A favourable combination of competitive factors
The combination of having the technical capacities needed to compete in an international market and reasonable labour costs enables Turkey’s machinery industry to offer a wide range of high-quality products and components at affordable prices. Another fact that contributes to the strength of this line of industry is that approximately 85% of its input comes from domestic resources. This not only reduces the sector’s dependence on overseas’ (re)sources, it also contributes to the growth and development of other local industries.
With a share of 8.3% in national exports (2010), the machinery industry occupies a major position in Turkey’s economy. The total value of exports of this sector amounted to $ 9.4 billion in 2010. The main destinations for machinery exports are Germany, France, the UK, Italy and Iran. On the other hand, Turkey also imports machinery, mainly from China, Germany, Italy, France and the USA. In spite of Turkey’s strong national production in this line of idustry, exports are outweighed by imports ($ 21.3 billion in 2010). This is largely due to the ever increasing domestic demand for machinery.
Turkey’s machinery industry has set itself the ambitious goal of acquiring a 2.3% share in the world market by 2023, the year of the Republic’s centennial anniversary. To achieve this goal, which implies exports to rise to a value of $ 100 billion, the sector will need an annual growth of 17.8%, until 2023. By that time, the sector’s share in Turkey’s total exports is expected to have risen to 18%.
The machinery industry is also successful in attracting direct foreign investments.

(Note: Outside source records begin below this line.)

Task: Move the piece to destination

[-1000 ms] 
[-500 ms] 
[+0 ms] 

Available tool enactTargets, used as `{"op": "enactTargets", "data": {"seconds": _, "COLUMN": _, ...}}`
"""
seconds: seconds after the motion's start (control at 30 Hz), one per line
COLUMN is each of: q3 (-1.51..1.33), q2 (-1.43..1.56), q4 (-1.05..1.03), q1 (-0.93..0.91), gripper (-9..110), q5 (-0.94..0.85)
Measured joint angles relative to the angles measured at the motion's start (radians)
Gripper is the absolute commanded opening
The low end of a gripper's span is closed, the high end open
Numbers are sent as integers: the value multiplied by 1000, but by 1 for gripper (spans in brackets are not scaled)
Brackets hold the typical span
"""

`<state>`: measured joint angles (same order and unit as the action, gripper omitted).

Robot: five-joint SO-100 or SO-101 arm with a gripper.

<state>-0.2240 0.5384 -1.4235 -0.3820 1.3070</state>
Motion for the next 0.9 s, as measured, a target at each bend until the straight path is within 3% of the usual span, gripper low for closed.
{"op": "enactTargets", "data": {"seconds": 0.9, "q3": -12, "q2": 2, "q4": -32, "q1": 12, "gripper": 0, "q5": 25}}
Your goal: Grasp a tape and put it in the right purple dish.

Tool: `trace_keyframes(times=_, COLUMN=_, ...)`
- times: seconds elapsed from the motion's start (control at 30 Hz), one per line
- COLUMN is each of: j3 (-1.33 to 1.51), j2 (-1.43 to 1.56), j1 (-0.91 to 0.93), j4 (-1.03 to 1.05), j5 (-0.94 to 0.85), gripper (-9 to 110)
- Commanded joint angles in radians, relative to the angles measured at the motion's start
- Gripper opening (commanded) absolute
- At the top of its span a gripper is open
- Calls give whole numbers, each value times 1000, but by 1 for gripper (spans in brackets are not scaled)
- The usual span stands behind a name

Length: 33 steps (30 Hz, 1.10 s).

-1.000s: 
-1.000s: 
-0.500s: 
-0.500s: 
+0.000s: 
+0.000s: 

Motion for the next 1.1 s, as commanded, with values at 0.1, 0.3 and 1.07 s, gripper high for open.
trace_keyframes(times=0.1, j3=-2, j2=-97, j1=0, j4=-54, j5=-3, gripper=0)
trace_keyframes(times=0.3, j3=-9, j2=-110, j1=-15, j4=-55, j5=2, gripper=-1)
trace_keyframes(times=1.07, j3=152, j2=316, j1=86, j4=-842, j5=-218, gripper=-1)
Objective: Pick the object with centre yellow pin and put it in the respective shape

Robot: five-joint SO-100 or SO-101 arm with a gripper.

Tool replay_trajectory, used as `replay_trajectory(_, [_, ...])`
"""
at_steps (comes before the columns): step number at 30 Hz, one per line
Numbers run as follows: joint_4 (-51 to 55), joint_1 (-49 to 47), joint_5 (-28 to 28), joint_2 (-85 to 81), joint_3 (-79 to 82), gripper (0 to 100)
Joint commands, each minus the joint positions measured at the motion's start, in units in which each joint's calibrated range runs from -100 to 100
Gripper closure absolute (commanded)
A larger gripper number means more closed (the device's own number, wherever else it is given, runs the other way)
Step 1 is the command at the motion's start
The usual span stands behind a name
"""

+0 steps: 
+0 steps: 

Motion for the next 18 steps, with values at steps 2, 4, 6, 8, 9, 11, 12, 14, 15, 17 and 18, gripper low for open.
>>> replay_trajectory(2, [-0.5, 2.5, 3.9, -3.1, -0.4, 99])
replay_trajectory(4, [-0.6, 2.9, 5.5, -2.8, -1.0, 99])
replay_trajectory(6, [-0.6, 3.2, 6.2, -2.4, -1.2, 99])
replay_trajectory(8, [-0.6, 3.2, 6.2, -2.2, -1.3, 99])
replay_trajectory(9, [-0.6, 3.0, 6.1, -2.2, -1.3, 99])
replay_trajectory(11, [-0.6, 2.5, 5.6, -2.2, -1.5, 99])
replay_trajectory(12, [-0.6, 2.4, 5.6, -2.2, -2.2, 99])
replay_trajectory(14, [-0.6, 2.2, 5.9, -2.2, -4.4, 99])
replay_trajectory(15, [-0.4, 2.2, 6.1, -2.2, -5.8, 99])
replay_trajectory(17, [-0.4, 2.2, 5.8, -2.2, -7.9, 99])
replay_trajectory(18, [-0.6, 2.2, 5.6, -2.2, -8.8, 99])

Over the past ten years it managed to attract over $ 771 million worth of foreign capital.
Recently, the Minister of Economic Affairs declared that between January and June 2012, $3.1 billion worth of direct international investment has been recorded in the machinery industry sector.
The increasing demand for housing, cars and other products such as white goods leads to an increase in the demand for iron and steel. Turkey is a major exporter of steel products and the world’s leading supplier of rebar (reinforcing bars, e.g. for concrete constructions). In spite of the current economic decline elsewhere in the world, international demand for Turkish steel remains strong. In 2010, $ 12.2 billion worth of steel products was exported, such as semi-manufactured goods (bars, beams, pipes, etc.), construction materials and machinery, to a total volume of 17.3 million tons.